Mid-to-long-term: Bitcoin’s return above $80k marks the end of the deleveraging process that has been ongoing since the end of last year. This suggests that the bottom is likely lifted. You can wait for a pullback to the $77,000–$78,000 zone to strategically build positions.
The current bull market structure is still driven by spot holdings, with large ETF fund inflows and technical indicators providing bottom support. For long-term investors optimistic about the future of digital assets, gradually accumulating on better information windows remains the most rational strategy.
Key risks
Excessive leverage: The entire market’s futures holdings have exceeded $64 billion, setting a record.
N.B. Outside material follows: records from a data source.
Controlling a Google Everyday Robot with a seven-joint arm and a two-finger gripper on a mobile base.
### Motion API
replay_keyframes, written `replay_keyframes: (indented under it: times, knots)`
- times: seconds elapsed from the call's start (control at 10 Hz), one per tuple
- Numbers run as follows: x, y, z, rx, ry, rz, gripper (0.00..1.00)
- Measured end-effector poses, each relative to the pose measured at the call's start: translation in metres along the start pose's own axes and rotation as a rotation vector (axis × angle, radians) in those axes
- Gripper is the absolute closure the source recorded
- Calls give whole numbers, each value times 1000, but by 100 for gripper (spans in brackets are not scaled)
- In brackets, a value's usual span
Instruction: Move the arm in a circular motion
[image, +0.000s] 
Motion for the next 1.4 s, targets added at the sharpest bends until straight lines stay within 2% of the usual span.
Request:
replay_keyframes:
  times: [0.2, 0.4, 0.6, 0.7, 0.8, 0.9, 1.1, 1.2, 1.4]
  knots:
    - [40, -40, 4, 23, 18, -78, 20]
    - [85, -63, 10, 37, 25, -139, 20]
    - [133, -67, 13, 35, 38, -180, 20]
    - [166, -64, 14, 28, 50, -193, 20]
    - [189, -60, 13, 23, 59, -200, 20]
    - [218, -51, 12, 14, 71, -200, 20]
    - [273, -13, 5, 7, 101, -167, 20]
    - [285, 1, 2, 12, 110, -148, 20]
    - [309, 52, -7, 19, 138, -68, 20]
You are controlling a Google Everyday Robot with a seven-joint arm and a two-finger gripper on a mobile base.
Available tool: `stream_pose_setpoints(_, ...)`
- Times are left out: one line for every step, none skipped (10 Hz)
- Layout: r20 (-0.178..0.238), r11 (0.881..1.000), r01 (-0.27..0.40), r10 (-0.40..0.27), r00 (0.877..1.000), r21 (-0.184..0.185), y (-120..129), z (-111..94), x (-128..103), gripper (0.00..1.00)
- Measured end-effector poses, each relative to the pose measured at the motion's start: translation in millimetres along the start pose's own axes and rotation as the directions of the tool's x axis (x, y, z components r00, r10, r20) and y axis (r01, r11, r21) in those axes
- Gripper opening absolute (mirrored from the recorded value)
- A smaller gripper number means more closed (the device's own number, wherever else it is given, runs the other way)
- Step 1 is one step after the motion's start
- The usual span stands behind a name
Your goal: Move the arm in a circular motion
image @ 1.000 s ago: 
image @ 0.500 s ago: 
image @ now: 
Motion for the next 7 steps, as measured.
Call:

Massive open interest means the market could sharply reverse due to liquidations at any time.
Geopolitical risks: The blockade in the Strait of Hormuz has not yet been confirmed by Iran, and the current “ceasefire benefits” remain fragile. If key issues like nuclear negotiations escalate, market premiums could suddenly reverse.
ETF funds are not omnipotent: While ETF inflows provide liquidity support at the $80,000 level, their control over the broader market is limited. If the macro environment in US stocks further destabilizes, ETF fund flows could be systematically withdrawn at any time.